WHAT IS EXPECTED: Every line below between the line holding "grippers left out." and the line holding "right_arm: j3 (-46", inclusive, should be repeated exactly, and all other lines omitted.

(Collection entries)
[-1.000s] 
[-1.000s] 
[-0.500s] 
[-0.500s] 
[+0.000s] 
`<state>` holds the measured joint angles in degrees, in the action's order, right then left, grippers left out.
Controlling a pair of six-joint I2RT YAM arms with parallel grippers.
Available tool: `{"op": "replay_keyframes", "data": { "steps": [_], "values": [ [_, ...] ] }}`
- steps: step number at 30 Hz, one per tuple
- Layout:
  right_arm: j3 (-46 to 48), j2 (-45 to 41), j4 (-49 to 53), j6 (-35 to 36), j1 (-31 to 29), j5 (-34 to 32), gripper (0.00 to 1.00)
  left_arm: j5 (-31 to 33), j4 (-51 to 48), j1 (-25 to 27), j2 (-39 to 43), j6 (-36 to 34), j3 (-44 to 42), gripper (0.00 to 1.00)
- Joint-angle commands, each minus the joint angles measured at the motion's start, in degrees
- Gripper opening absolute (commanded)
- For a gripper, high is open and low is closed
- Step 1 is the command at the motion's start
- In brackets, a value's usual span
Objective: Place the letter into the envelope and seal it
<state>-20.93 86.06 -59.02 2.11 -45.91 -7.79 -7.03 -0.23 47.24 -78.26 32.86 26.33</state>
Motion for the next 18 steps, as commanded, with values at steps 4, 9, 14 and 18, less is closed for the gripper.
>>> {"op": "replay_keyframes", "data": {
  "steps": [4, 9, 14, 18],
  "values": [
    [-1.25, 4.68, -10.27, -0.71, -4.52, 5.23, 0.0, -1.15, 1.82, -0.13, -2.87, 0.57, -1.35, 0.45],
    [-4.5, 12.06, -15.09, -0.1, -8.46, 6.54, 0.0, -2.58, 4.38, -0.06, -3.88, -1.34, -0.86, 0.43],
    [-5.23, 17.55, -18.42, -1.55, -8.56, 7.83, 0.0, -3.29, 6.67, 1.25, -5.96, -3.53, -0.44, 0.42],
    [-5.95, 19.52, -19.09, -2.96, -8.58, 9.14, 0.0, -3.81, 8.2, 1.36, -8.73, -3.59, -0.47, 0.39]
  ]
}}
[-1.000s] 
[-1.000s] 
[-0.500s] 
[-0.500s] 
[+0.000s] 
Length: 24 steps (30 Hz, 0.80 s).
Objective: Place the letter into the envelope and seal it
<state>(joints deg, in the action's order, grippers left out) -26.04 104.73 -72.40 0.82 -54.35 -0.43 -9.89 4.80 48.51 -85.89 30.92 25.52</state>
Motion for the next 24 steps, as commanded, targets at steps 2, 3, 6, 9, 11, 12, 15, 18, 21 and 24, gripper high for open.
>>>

ANSWER TO THIS EXERCISE:
`<state>` holds the measured joint angles in degrees, in the action's order, right then left, grippers left out.
Controlling a pair of six-joint I2RT YAM arms with parallel grippers.
Available tool: `{"op": "replay_keyframes", "data": { "steps": [_], "values": [ [_, ...] ] }}`
- steps: step number at 30 Hz, one per tuple
- Layout:
  right_arm: j3 (-46 to 48), j2 (-45 to 41), j4 (-49 to 53), j6 (-35 to 36), j1 (-31 to 29), j5 (-34 to 32), gripper (0.00 to 1.00)

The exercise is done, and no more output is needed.